Hammer (Regulators MC 2)
I slap myself across the face. Snap out of it, Des! I lived with the Hellions for years, and not one of them had my body strung so tightly I felt like one rub would have me screeching like a violin’s strings. What is it about Ethan ‘Hammer’ McCoy that has me wanting to be pounded?
I strive for professionalism.
I make sure every day I stay covered. I’ve seen the hard on he gets when we work out. He isn’t ashamed, and honestly with what he’s packing he shouldn’t be. I just don’t want him to feel like I’m a tease. When I know Hammer is in his room for the night, I change into my night clothes. His couch isn’t nearly as comfortable as a bed, but it is one nice damn sofa.
I look up at the ceiling from my perch on the toilet. This is something Suzie would fall into. I have a serious case of insta-lust. I don’t know how many guys she brought home, swearing it was true love when it was nothing more than damn good sex.
Tears fill my eyes. Suzie, is that what got you in this situation?
I miss my sister, my life. I miss knowing what will happen next. And I miss little things like being able to go to the grocery store. The Regulators have been good about doing shopping and making sure I have anything I need or want, but there is something about picking your own produce that suddenly feels liberating. Too often, my mind worries over what the future holds rather than giving my all to the here and now with Hammer.
It is my fault he got hurt tonight. I’m supposed to be helping him make progress. He stays tense, though; his flexibility is hindering his mobility.
Settling on the couch, I pull out my notebook and adjust his care plan. I asked for this. I asked the Hellions to find a way to get me out. This is my new reality. I need to give it my all and not dwell on the things I can’t change.
Nothing will bring Suzie back. Nothing will change what those monsters did to my sister. Nothing will fix the fear I will forever live with. For that reason, I will focus on the things I can do.

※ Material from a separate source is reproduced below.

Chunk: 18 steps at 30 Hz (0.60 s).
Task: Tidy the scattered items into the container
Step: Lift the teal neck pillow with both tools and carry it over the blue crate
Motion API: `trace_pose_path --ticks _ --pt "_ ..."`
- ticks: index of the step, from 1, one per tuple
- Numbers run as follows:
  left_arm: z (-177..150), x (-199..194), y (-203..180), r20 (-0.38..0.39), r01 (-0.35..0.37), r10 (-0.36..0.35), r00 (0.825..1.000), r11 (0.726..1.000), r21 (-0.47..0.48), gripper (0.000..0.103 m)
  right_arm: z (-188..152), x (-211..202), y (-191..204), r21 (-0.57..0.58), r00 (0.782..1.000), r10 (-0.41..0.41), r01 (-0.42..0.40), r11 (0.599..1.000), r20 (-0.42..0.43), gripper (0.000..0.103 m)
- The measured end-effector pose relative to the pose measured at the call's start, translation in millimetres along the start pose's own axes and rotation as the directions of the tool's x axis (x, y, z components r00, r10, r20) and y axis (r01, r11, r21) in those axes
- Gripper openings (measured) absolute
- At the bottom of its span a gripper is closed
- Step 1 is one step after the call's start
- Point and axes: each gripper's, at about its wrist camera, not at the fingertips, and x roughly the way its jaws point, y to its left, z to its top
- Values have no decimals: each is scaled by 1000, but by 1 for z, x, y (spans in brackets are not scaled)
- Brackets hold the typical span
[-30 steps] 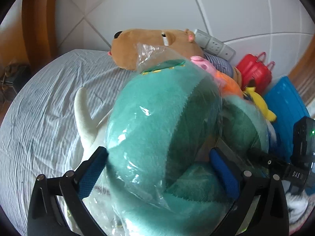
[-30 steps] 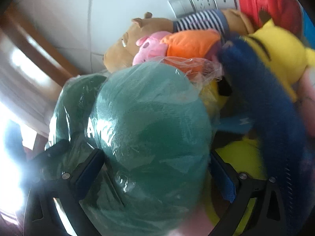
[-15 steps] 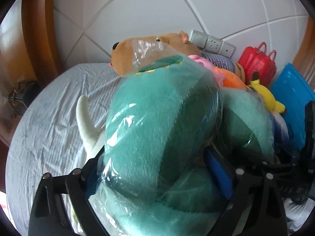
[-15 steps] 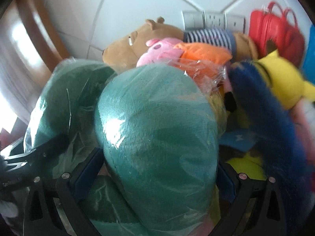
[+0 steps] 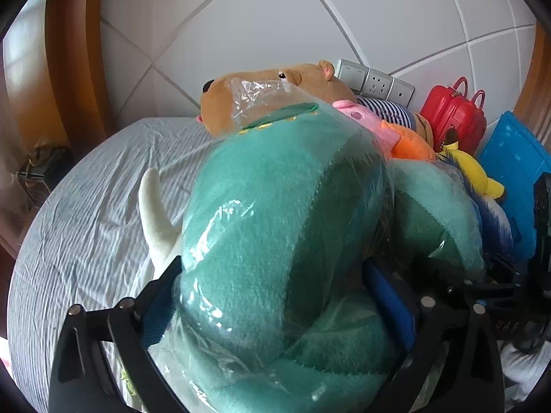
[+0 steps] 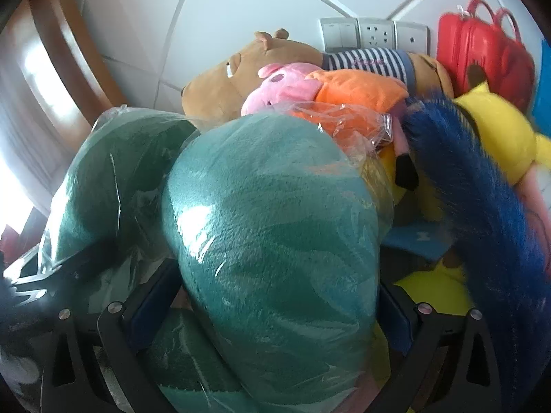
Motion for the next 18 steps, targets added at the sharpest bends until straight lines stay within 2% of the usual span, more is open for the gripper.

I can help Hammer. His injury is not permanent, and I can help him see he can come back stronger than ever before. I can help him see his accident not as a weakness, but rather a challenge to overcome. I can help the man in the room beside me. Starting tonight, he gets my all.
Chapter
11
One Month Later
~Hammer~
Des swears by a schedule, so we need to keep one. It is all for control. I get it, though. If she follows this rigid plan, she can’t get lost in her head. I may not know everything about her past yet, but what I do know is not something she needs to think about all the time. I know what it’s like to lose a loved one—fucking brutal. And from what I can tell, she was just as close to her sister as I was to my dad. This is why I don’t give her shit about the schedule she keeps us on, even if there are days I have to fight the urge to tell her to take a damn chill pill.
In her defense, all of the workouts are paying off. Day by day, I feel stronger from the waist down. She even has me taking steps, sometimes even unassisted. I just can’t go far. I get around with a walker when I can, trying to build my hips and legs back up.
Tank named her appropriately. I swear she gets her rocks off from seeing if she can break me. It’s okay, though. The little pretty has gotten sweaty with me as much as I have gotten hard for her.
I have to admit this has to be my favorite exercise: the supine hamstring stretch. Desirae has me lying on the living room floor while she pushes my legs straight up in the air one at a time and then backward a bit toward my chest to stretch out my hamstrings. The maneuver puts her between my legs, her chest pressed into the raised leg and her core pressing near my swollen cock. Now, if only I could get her to take off that baggy T-shirt and shorts, get naked, and climb up onto my lap instead of trying to press my leg into it…
“What’s wrong, Hammer? Can’t take the burn?” she taunts me.
My willpower is crumbling away. I’m starting to think it’s only a matter of time before I give in to my darker urges regarding the tempting, little morsel who is trying to torture me at the moment.
“I never knew one of the requirements to be a physical therapist is to be a sadist.”